#### Task objective:
Below is some data. Retype exactly the lines starting at the one with "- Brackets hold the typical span" and ending at the one with "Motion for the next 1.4".

[Dataset items]
┄┄┄┄┄┄

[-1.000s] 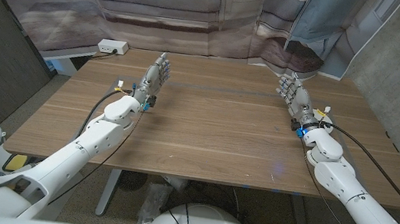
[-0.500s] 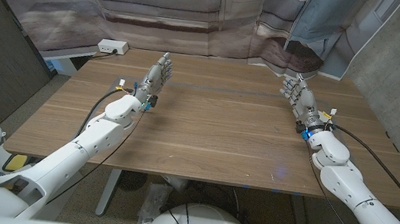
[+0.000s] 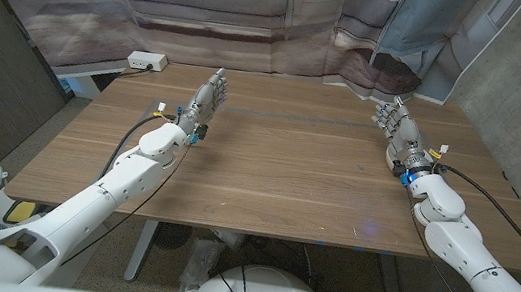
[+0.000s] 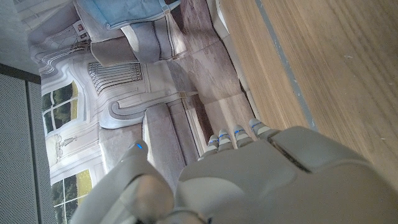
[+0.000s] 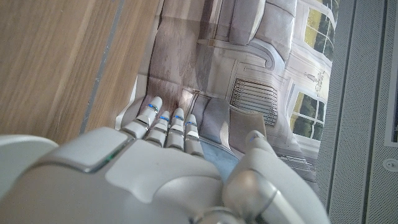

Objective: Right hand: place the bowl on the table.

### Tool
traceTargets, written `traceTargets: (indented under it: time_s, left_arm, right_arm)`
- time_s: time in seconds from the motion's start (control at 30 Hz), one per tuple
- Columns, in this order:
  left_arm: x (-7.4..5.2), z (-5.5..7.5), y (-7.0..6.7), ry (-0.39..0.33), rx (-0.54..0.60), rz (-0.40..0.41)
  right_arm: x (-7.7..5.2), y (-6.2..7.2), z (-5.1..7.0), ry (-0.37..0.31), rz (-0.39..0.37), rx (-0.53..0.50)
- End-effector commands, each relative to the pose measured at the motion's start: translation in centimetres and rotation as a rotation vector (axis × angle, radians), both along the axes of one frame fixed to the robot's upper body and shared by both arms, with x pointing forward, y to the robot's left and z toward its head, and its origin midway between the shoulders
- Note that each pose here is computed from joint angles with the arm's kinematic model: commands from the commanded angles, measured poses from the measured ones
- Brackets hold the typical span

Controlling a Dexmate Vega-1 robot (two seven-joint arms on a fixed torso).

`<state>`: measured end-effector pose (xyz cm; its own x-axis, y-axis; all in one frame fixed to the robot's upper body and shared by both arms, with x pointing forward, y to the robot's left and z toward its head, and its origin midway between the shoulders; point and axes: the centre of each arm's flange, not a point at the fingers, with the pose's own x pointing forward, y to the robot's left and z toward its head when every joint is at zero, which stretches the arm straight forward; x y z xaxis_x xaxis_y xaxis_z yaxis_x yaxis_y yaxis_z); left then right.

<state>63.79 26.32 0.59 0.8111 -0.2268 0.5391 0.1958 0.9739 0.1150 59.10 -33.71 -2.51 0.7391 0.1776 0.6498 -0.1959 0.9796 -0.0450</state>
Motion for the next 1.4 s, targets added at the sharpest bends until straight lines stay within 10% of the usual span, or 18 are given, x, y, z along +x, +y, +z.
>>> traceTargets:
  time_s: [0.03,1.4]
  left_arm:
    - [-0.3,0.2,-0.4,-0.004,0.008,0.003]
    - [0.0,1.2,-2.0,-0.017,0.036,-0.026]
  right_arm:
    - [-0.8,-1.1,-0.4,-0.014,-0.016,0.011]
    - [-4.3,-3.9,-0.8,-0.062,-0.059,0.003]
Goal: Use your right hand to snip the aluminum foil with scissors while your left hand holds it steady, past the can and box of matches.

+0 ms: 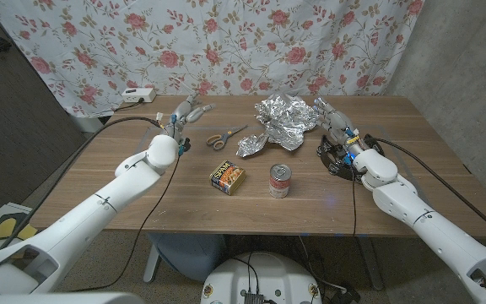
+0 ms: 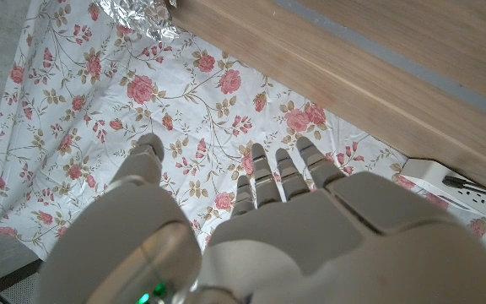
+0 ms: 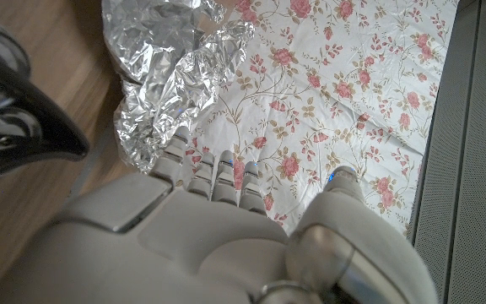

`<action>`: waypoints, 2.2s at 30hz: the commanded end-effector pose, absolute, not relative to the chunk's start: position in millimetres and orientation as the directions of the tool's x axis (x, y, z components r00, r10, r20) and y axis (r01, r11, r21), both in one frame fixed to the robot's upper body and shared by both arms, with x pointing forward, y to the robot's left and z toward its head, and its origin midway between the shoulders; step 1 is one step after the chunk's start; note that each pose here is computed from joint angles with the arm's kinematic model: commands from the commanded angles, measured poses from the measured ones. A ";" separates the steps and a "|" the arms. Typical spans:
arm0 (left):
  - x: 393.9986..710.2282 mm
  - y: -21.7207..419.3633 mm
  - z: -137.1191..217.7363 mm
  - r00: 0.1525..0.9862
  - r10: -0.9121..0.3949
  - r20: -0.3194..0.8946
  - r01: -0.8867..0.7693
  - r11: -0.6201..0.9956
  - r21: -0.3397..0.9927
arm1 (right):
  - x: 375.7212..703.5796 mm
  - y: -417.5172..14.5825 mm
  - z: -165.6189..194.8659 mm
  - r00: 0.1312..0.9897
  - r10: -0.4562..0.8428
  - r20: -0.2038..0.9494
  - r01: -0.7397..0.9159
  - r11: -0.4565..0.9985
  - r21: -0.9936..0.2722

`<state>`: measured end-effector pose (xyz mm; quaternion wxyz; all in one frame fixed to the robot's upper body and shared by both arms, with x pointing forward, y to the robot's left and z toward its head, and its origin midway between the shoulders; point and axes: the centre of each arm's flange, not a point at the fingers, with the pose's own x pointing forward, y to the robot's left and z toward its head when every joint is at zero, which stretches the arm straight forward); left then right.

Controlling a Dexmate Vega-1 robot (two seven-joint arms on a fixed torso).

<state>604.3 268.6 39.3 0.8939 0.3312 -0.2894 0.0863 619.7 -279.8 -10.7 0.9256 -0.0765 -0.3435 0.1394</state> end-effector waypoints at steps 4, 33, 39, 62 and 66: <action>598.8 264.6 47.4 0.798 0.004 0.603 -0.432 0.702 0.566 | 619.3 -280.2 -13.0 0.727 0.308 0.614 -0.202 0.950 -0.238; 600.7 262.4 75.0 0.817 -0.058 0.574 -0.474 0.501 0.724 | 611.9 -283.6 -11.1 0.721 0.301 0.624 -0.184 0.952 -0.246; 608.2 258.6 78.0 0.837 -0.053 0.544 -0.471 0.437 0.767 | 610.0 -282.5 -5.1 0.707 0.313 0.634 -0.187 0.948 -0.259; 611.1 246.5 81.8 0.878 -0.061 0.475 -0.448 0.248 0.859 | 605.8 -281.0 -4.2 0.699 0.325 0.637 -0.194 0.944 -0.268; 613.8 241.2 83.1 0.892 -0.079 0.445 -0.423 0.199 0.884 | 605.6 -280.3 -4.6 0.699 0.327 0.636 -0.195 0.943 -0.270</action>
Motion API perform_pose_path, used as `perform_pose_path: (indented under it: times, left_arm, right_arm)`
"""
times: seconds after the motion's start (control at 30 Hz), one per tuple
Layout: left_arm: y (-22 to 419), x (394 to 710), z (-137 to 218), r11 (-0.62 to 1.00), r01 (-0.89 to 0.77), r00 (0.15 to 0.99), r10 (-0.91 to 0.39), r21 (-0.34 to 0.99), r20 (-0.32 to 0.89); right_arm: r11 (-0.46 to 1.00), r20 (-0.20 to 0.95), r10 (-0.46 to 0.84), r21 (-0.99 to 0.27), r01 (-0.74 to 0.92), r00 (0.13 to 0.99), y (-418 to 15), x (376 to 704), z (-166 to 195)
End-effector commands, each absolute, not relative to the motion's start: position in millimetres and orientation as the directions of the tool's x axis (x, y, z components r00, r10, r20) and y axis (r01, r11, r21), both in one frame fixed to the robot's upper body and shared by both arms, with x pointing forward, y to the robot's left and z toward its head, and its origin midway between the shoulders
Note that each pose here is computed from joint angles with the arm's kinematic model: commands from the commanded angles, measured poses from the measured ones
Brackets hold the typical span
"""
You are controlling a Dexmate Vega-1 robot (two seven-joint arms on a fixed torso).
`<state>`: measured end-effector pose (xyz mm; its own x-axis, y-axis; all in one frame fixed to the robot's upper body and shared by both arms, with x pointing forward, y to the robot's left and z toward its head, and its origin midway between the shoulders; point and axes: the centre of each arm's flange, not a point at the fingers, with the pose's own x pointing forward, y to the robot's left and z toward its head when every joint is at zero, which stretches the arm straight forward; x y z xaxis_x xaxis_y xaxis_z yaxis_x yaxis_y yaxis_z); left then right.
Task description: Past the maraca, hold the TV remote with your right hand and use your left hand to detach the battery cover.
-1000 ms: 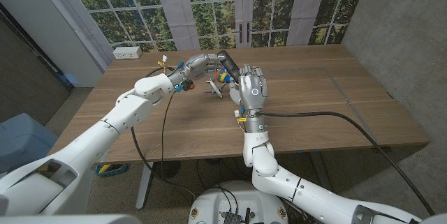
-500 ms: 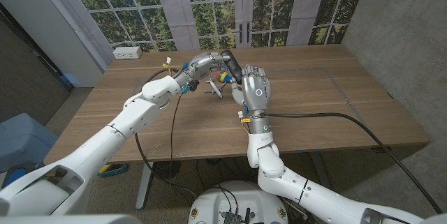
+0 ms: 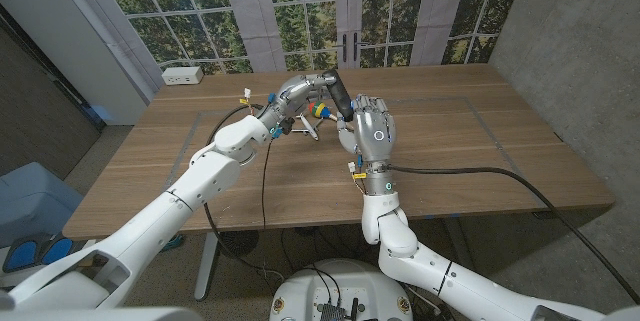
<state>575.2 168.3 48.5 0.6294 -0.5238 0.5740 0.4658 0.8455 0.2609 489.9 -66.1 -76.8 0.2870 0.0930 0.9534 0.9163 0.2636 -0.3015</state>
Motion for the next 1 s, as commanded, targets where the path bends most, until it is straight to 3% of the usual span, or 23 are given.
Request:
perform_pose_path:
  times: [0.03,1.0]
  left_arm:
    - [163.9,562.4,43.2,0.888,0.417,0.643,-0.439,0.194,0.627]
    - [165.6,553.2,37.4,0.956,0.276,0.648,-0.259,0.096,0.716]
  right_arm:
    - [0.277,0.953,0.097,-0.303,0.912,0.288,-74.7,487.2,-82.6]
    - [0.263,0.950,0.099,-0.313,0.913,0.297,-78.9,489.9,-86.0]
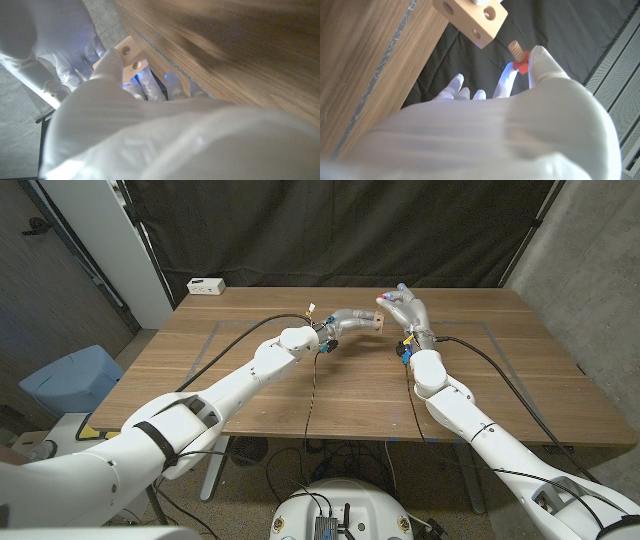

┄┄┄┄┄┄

#### Solution to the problem:
- Brackets hold the typical span

Controlling a Dexmate Vega-1 robot (two seven-joint arms on a fixed torso).

`<state>`: measured end-effector pose (xyz cm; its own x-axis, y-axis; all in one frame fixed to the robot's upper body and shared by both arms, with x pointing forward, y to the robot's left and z toward its head, and its origin midway between the shoulders; point and axes: the centre of each arm's flange, not a point at the fingers, with the pose's own x pointing forward, y to the robot's left and z toward its head when every joint is at zero, which stretches the arm straight forward; x y z xaxis_x xaxis_y xaxis_z yaxis_x yaxis_y yaxis_z); left then right.

<state>63.79 26.32 0.59 0.8111 -0.2268 0.5391 0.1958 0.9739 0.1150 59.10 -33.71 -2.51 0.7391 0.1776 0.6498 -0.1959 0.9796 -0.0450</state>
Motion for the next 1.4 s, targets added at the sharpest bends until straight lines stay within 10% of the usual span, or 18 are given, x, y, z along +x, +y, +z.

No additional answer text is required.